**TASK PROMPT:** If a line of the data contains the word "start", it is counted; report how many such lines there are and nothing else.
====== DATASET CONTENT
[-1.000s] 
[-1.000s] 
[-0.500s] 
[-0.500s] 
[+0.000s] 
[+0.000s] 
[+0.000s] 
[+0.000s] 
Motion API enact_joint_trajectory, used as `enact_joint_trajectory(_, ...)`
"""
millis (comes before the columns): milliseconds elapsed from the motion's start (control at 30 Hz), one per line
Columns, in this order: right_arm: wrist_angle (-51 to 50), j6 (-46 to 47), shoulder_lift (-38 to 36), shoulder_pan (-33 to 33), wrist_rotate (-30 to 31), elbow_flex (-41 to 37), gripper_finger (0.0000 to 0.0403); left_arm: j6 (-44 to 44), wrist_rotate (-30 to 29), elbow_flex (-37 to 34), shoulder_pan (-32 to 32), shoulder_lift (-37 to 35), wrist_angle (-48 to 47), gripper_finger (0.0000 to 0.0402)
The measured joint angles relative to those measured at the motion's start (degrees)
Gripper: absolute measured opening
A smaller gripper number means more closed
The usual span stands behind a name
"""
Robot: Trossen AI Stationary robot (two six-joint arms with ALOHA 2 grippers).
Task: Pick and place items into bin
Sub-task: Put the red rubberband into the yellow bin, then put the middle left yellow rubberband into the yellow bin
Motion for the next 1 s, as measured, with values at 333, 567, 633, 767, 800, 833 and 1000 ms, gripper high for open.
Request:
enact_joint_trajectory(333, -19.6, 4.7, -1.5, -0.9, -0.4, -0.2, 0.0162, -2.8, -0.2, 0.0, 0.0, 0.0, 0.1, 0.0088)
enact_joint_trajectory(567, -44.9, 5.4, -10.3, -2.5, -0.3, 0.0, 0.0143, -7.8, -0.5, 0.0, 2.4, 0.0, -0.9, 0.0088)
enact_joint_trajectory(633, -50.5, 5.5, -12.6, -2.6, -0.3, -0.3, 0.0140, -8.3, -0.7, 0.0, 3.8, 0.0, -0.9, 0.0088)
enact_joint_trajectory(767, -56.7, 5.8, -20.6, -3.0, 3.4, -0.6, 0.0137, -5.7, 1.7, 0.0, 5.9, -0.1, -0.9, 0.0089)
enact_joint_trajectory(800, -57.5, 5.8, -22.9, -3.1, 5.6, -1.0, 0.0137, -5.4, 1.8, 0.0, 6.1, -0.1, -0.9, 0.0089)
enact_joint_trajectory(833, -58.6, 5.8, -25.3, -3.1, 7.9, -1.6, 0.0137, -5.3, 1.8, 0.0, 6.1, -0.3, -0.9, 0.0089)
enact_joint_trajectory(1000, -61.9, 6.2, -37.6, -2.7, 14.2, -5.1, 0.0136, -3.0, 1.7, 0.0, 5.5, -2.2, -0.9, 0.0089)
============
**SOLVED EXERCISE:** 2